(Requirement)
Check each line of the entries below for the string "robot"; copy every line where it appears.

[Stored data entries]
◇ ◇ ◇ ◇ ◇ ◇ ◇
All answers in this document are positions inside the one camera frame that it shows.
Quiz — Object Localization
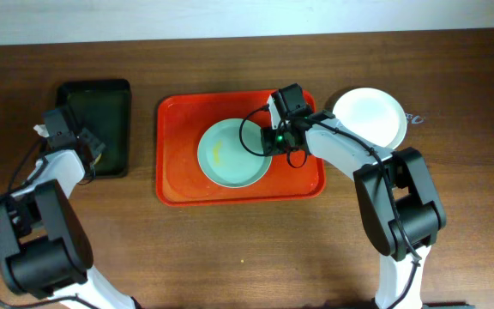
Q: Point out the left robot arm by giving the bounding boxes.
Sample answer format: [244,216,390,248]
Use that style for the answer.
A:
[0,107,139,308]

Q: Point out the white plate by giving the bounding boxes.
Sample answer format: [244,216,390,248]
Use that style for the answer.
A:
[332,88,407,149]

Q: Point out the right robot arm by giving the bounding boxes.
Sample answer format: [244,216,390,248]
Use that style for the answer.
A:
[262,83,446,308]

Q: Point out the black plastic tray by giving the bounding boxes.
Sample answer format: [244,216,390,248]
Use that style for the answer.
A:
[55,79,132,179]

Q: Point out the red plastic tray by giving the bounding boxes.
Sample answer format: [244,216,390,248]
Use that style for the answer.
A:
[155,89,326,207]

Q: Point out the light blue plate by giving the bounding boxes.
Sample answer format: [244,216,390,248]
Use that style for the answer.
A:
[197,118,272,189]

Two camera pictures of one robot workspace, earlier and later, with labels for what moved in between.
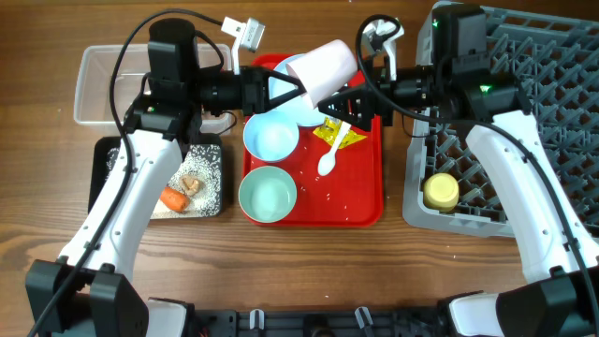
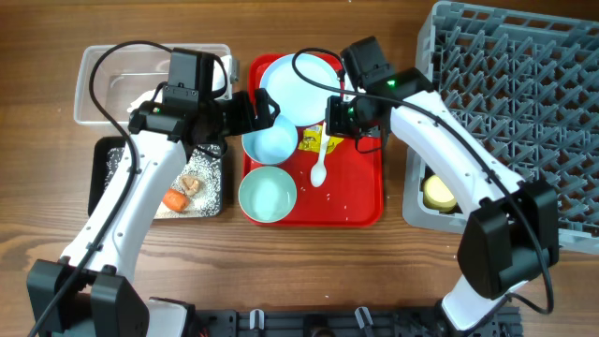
◇ ◇ ◇ ◇ ◇ ◇ ◇
(Answer for the task)
Q: Point out the left robot arm by giving the bounding boxes.
Q: Point out the right robot arm by giving the bounding boxes.
Two camera pictures of one robot workspace, earlier and later, with labels for what moved in between.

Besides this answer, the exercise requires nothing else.